Does the failing system has this too?

As an aside: my little knowledge here is from an Intel paper: 
An Introduction to Intel® Active Management Technology
(Intel® AMT).

Comment 48 Jaroslav Aster 2014-04-10 15:30:17 UTC

(In reply to John Greene from comment #47)
> (In reply to Jaroslav Aster from comment #46)
> > (In reply to Vlad Yasevich from comment #44)
> > > > 
> > > > Lemme check the latest upstream Intel code  I got a couple days back for any
> > > > changes to this.  Doubtful, but worth a look to see.
> > > > 
> > > > Does this system have manageability support?  dmidecode should tell you. 
> > > > Haven't tried this but if it can be disabled in the BIOS or elsewhere
> > > > somehow, wonder if this goes away.
> > > 
> > > That's a question for Jaroslav.  I currently don't have a system with this
> > > HW.
> > 
> > Hi,
> > 
> > I think not, but I don't know what is manageability support exactly. I run
> > this command, and I got nothing.
> > 
> > # dmidecode |grep -i manage
> > 
> > If you want me to do something more, please give me a note.
> 
> dmidecode will show the presence of management as a BIOS extension: the
> system here looks like this when dumped with dmidecode.
> 
> Handle 0x0054, DMI type 221, 26 bytes
> OEM-specific Type
>         Header and Data:
>                 DD 1A 54 00 03 01 00 00 07 01 00 00 02 00 09 00
>                 00 13 00 03 04 09 00 00 CD 04
>         Strings:
>                 Reference Code - ME 9.0
>                 MEBx version
>                 ME Firmware Version
>                 5MB SKU  
> 
> Does the failing system has this too?
> 
> As an aside: my little knowledge here is from an Intel paper: 
> An Introduction to Intel® Active Management Technology
> (Intel® AMT).

No, it has not. It has several 'OEM-specific Type' structures in dmidecode's outputs, but nothing with these strings. Hardware is notebook Lenovo t440s.

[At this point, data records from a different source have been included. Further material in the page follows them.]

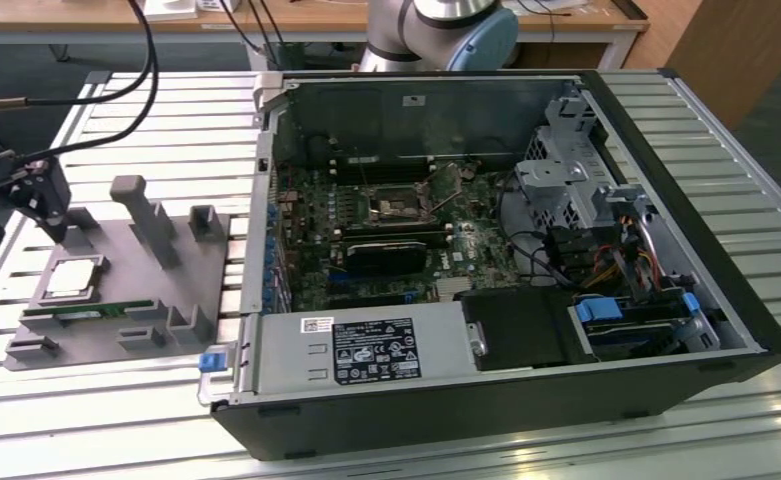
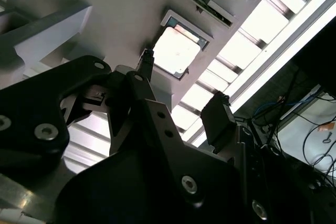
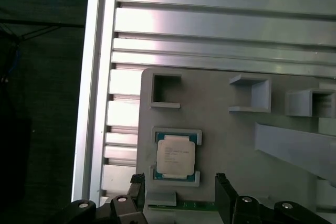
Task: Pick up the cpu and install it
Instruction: 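Pick up the cpu and move it towards the insertion slot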
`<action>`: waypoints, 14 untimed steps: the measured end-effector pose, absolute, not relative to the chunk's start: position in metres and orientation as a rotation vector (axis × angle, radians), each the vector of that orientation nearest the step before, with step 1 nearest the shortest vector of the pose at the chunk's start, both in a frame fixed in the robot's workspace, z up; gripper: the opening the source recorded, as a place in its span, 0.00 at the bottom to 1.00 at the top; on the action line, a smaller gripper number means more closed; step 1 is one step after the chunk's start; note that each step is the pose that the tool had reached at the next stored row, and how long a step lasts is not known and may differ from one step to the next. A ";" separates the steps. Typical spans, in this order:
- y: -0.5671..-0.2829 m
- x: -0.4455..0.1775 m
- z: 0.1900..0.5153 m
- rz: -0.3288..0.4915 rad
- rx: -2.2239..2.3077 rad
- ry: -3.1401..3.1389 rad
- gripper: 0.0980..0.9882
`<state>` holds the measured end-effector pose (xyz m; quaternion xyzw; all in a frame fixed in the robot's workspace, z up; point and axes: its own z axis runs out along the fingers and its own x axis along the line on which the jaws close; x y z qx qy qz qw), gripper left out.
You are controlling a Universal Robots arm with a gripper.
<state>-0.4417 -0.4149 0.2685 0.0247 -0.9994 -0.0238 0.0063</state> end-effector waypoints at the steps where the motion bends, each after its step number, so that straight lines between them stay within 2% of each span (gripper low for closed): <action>1: -0.415 -0.442 0.268 -0.074 0.077 -3.127 0.61; 14: -0.415 -0.442 0.264 -0.075 0.077 -3.127 0.61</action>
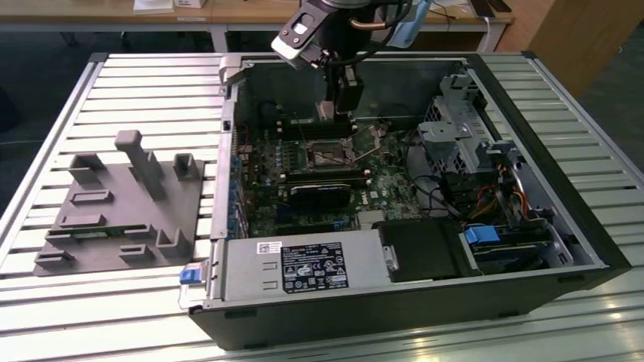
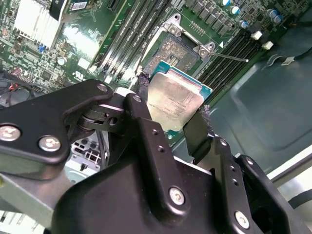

Comment 49 Vlad Yasevich 2014-04-10 15:56:35 UTC

Created attachment 885015 [details]
Test patch

Jaroslav

Can you give this brew build a try:
https://brewweb.devel.redhat.com/taskinfo?taskID=7325535

I've also attached a test patch to the BZ, just as an idea of what I was talking
about.  I was able to create a 10 macvlans with this patch and they all worked.

Thanks
-vlad

Comment 50 John Greene 2014-04-10 19:17:15 UTC

(In reply to Vlad Yasevich from comment #49)
> Created attachment 885015 [details]
> Test patch
> 
> Jaroslav
> 
> Can you give this brew build a try:
> https://brewweb.devel.redhat.com/taskinfo?taskID=7325535
> 
> I've also attached a test patch to the BZ, just as an idea of what I was
> talking
> about.  I was able to create a 10 macvlans with this patch and they all
> worked.
> 
> Thanks
> -vlad
Nice work Vlad!    
This patch will probably fix the 217 and 218 e1000e flavors assuming we understand the behaviour of management in full. The other part of this is that trying to understand what other variants  might be subject to this issue.

Jburke was helping make a new automated tests as well.

Bug 1086285   Support macvtap-based interfaces in virt install test 

Anybody find other e1000e with similar problems as yet manually?

Comment 51 Vlad Yasevich 2014-04-10 20:00:58 UTC

I think that ME engine is black box and only Intel folks really understand it.
I didn't test that patch extensively and I think there might be an off-by-1
error when management is consuming registers, but I didn't have much time/inclination to prove it. :)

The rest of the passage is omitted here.